PROBLEM TO SOLVE: Take every line containing "most" out of the records.

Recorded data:
--*--
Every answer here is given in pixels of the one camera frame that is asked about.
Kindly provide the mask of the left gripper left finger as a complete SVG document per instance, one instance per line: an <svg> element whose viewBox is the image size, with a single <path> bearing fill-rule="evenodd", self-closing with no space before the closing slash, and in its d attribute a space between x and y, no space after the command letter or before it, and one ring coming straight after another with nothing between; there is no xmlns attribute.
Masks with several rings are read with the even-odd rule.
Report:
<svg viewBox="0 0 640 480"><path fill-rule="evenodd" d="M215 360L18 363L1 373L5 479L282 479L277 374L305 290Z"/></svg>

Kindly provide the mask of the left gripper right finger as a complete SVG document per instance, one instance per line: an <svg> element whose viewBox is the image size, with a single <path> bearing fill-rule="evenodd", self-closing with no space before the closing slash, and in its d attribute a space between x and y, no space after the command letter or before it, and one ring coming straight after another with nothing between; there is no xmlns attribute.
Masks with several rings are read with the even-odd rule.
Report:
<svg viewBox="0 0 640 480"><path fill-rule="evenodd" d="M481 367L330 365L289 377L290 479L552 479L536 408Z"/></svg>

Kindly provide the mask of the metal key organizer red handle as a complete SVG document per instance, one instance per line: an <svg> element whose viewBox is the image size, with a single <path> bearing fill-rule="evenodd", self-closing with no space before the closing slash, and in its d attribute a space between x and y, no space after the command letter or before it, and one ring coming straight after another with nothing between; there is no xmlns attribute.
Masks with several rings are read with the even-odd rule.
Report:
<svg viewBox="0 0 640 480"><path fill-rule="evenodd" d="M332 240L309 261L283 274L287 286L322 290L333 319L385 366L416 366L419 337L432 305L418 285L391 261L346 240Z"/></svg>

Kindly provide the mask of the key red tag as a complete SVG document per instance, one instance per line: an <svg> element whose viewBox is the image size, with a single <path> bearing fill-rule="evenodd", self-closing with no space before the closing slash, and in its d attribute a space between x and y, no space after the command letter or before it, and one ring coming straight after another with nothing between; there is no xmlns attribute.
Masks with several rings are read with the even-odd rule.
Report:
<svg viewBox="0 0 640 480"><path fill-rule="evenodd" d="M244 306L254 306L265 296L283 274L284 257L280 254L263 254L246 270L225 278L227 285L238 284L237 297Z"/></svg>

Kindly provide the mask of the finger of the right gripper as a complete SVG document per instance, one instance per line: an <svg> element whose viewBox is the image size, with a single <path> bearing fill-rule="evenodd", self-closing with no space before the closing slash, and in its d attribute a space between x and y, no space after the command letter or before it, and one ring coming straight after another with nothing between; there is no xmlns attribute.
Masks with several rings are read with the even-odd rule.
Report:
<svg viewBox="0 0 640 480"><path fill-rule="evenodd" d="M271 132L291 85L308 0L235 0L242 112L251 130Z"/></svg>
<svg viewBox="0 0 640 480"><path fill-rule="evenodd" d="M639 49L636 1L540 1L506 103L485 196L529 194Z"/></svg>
--*--
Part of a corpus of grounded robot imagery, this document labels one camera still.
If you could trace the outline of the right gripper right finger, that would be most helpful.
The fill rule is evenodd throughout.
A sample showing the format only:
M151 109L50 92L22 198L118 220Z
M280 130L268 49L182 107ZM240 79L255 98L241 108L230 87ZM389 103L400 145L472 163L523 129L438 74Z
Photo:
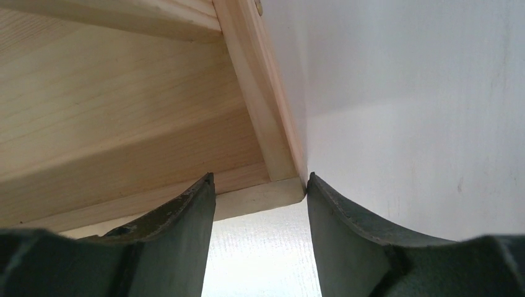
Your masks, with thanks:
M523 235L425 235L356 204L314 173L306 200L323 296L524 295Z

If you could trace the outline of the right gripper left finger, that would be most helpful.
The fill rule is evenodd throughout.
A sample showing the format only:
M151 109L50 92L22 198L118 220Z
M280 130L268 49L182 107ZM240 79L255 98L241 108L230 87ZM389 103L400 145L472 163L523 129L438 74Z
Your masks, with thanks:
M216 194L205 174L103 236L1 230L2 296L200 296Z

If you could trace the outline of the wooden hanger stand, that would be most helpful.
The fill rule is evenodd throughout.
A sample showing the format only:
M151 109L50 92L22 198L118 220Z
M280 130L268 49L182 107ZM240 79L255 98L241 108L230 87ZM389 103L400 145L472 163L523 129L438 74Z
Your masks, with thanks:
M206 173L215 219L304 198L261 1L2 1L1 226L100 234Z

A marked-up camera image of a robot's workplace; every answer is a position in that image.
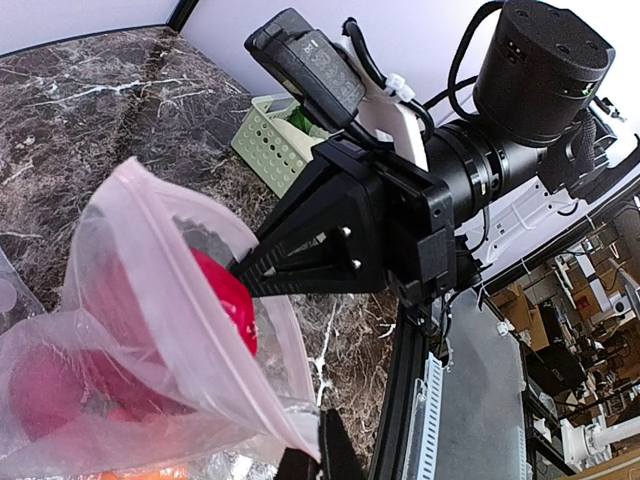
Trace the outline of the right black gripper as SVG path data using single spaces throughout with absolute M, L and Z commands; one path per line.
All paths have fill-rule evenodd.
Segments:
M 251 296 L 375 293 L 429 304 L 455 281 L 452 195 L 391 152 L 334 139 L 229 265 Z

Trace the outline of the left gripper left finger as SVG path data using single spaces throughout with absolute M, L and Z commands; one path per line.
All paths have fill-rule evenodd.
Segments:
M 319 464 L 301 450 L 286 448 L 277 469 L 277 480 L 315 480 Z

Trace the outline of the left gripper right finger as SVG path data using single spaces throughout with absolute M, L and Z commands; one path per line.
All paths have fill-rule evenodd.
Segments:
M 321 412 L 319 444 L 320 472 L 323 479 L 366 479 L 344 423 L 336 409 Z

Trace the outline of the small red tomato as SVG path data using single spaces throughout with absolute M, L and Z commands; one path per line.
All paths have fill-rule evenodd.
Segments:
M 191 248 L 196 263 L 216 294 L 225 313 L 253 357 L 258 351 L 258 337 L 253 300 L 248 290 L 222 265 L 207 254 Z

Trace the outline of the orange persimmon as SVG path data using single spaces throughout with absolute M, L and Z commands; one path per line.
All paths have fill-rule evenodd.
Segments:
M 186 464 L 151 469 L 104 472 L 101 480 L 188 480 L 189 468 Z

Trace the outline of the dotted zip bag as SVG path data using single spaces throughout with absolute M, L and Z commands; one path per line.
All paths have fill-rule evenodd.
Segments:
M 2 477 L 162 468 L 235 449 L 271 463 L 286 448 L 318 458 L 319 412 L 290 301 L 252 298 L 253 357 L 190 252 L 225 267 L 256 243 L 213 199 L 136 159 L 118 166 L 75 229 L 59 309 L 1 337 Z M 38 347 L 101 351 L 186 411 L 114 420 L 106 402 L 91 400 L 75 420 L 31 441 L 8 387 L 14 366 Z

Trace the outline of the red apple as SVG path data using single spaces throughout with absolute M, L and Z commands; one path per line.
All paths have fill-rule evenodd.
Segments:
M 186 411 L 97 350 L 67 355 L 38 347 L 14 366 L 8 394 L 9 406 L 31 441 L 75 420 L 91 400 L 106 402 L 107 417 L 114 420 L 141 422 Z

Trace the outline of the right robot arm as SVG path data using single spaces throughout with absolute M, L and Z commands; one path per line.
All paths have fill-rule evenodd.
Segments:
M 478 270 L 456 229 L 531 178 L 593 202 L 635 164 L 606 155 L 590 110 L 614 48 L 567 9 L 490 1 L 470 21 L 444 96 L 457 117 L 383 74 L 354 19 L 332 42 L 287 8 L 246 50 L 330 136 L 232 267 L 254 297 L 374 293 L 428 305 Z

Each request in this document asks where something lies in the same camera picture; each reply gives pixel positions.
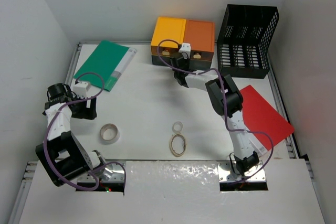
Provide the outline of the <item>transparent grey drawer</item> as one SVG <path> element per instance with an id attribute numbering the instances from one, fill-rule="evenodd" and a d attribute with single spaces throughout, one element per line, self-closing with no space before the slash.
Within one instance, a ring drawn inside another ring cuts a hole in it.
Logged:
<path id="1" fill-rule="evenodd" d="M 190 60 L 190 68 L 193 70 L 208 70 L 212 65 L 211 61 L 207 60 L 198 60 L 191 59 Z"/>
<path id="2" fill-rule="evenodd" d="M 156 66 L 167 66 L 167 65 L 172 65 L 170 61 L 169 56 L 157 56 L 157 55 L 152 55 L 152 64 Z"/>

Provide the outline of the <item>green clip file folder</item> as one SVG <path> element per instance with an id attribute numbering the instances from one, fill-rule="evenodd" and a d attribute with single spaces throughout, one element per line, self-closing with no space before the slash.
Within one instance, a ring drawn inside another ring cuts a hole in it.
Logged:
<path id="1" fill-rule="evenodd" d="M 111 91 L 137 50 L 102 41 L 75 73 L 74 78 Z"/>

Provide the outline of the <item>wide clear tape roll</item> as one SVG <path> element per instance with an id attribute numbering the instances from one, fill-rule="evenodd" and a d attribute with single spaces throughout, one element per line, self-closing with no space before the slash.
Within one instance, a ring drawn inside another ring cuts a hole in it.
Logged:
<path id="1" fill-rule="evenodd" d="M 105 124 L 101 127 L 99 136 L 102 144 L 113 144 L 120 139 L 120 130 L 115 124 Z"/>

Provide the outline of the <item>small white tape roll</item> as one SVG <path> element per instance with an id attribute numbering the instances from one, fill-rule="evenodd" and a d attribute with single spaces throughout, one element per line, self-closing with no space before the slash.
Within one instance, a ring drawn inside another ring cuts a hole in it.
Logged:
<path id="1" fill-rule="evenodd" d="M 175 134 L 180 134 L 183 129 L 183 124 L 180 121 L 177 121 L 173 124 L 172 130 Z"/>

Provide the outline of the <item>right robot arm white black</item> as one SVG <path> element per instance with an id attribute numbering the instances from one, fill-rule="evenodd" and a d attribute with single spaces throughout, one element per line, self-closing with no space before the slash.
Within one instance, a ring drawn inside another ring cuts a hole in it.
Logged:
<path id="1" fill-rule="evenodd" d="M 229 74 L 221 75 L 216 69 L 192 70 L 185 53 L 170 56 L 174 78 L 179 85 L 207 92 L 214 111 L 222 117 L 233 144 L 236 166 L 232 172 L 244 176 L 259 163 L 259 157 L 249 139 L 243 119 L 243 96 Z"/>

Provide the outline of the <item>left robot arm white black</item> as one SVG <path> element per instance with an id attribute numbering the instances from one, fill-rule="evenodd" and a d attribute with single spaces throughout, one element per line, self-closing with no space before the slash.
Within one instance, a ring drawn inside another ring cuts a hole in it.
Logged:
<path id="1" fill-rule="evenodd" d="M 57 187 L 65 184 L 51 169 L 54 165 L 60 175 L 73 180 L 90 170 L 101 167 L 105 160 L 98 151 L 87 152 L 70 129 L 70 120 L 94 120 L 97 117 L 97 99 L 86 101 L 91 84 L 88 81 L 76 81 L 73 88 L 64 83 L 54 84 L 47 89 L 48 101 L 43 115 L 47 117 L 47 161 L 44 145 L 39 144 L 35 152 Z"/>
--*--
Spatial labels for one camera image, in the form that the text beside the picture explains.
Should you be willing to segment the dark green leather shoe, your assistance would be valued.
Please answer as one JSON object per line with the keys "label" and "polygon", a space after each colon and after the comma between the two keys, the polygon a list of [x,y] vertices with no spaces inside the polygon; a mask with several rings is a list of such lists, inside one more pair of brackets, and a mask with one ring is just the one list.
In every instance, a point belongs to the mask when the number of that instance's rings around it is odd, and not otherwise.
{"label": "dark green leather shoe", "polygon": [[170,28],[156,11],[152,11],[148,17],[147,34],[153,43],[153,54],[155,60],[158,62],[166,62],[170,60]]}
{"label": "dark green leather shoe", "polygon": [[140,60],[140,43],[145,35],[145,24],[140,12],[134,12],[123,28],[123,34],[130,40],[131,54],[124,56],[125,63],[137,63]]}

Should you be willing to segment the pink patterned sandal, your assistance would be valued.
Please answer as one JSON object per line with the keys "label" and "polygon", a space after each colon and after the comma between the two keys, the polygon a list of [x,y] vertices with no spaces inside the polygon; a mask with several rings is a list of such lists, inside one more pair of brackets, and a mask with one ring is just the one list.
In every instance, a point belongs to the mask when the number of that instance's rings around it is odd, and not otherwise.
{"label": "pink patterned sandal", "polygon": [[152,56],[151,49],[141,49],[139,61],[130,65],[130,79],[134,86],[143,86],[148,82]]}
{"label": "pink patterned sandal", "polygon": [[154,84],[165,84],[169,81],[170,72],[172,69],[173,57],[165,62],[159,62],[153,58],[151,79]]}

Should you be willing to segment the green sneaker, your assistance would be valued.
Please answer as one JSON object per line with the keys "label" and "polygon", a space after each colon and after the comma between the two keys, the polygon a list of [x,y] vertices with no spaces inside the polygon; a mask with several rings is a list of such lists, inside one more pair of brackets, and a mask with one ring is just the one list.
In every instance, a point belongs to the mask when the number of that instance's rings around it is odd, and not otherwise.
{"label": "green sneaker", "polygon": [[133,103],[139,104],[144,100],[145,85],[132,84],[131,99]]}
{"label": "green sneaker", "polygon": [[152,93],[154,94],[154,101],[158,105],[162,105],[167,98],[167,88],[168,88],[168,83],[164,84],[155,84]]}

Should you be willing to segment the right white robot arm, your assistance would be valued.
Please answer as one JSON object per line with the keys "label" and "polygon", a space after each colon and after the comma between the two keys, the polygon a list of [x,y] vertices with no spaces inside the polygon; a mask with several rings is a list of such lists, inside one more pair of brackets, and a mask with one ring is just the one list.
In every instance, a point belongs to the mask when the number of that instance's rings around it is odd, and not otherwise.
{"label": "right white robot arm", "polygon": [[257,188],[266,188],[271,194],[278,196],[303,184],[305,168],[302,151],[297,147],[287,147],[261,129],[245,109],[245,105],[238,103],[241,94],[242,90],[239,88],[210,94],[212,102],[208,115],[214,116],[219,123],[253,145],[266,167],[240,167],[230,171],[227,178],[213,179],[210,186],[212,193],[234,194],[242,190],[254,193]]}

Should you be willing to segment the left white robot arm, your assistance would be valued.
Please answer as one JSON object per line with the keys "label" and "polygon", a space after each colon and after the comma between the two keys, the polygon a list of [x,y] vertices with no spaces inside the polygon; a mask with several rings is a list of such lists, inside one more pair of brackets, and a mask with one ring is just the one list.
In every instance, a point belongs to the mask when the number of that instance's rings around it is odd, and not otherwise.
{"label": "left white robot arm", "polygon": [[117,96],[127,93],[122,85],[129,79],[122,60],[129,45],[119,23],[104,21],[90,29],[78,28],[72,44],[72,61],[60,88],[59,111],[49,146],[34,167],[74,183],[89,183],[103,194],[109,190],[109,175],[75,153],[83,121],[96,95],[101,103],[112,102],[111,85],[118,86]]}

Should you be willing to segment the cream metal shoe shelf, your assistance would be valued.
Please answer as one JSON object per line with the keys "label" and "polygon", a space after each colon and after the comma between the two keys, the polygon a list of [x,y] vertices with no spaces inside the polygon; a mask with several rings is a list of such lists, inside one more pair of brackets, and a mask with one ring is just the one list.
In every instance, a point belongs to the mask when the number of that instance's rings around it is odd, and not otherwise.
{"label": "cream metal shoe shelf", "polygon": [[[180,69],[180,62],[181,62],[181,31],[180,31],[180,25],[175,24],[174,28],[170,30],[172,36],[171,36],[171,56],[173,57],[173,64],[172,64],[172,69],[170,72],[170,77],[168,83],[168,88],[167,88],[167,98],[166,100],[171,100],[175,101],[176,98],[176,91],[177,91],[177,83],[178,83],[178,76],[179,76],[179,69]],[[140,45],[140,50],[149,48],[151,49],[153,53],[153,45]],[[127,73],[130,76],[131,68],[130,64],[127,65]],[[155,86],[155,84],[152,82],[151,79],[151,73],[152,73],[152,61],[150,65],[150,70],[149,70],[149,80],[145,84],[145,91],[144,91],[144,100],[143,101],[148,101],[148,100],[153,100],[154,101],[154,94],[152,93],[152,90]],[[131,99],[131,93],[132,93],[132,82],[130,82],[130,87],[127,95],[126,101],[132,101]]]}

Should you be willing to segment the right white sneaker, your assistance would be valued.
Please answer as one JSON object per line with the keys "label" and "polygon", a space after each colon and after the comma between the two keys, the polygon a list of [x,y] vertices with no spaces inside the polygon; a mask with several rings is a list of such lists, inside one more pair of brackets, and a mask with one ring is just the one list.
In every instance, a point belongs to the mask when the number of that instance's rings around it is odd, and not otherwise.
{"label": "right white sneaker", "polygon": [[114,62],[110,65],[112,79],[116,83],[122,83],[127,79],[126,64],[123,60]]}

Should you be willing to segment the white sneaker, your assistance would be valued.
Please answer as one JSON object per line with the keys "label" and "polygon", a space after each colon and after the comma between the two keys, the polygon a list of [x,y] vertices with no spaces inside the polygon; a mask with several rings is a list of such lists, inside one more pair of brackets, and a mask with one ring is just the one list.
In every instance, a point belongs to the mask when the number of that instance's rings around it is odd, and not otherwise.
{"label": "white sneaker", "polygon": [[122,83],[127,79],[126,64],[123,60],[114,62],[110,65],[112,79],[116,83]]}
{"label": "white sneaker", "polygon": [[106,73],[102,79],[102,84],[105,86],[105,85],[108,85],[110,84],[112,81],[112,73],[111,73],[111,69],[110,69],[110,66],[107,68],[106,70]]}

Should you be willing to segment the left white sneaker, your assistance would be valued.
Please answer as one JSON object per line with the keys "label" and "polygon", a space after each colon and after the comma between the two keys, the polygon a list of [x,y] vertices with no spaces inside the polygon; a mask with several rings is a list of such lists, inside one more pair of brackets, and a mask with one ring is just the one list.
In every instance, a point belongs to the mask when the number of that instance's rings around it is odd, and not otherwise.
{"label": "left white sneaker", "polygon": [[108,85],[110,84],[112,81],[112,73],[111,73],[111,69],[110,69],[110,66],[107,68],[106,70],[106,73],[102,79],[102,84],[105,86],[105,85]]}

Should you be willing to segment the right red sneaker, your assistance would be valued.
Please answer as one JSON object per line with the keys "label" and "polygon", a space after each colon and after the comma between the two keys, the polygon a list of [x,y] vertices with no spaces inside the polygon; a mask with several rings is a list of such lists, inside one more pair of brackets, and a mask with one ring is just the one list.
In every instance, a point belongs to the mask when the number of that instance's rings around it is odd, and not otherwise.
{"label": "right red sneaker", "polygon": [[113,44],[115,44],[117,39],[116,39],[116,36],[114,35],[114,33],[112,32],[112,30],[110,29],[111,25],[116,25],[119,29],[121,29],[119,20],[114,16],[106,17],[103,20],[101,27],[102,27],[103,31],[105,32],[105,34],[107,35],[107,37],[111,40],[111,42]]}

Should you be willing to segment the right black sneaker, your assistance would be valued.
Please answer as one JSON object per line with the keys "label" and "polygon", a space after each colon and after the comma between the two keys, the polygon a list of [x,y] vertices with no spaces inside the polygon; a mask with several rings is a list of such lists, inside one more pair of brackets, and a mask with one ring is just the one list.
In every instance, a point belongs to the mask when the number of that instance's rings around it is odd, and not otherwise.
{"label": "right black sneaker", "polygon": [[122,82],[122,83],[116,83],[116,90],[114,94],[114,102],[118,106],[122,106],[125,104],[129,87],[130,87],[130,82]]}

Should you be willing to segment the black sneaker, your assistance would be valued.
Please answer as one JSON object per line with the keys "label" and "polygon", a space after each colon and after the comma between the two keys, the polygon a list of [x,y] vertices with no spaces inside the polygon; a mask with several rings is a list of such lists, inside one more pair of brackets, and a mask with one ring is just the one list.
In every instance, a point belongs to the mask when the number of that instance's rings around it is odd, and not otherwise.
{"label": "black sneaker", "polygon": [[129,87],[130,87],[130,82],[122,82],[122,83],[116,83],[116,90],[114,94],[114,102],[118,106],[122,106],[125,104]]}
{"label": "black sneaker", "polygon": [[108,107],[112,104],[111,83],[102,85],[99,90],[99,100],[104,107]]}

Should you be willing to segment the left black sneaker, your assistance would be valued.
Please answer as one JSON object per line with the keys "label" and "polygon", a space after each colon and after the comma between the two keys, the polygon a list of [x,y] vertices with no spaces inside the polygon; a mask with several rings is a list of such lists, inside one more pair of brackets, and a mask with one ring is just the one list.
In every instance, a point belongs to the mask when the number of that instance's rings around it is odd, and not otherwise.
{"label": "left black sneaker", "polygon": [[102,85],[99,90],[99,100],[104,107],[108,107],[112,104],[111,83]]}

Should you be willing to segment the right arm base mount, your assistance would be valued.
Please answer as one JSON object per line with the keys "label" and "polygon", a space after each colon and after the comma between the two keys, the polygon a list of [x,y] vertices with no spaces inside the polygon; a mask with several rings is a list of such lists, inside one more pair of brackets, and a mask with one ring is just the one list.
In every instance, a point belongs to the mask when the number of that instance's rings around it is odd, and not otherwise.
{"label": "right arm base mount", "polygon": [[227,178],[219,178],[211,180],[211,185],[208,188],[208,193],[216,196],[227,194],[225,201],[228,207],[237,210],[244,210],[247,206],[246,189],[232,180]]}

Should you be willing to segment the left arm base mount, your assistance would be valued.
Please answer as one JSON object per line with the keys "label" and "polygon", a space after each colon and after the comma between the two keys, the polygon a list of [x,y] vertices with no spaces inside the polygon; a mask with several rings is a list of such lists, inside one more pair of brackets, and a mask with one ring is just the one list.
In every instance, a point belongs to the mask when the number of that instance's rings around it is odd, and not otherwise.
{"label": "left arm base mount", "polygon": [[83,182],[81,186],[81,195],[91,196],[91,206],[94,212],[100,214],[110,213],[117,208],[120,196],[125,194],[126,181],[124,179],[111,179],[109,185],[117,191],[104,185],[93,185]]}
--*--
SOLUTION FOR THIS TASK:
If you could trace the outline of the right gripper right finger, that would be most helpful.
If you could trace the outline of the right gripper left finger, that would be most helpful.
If you could trace the outline of the wooden hanger stand, that would be most helpful.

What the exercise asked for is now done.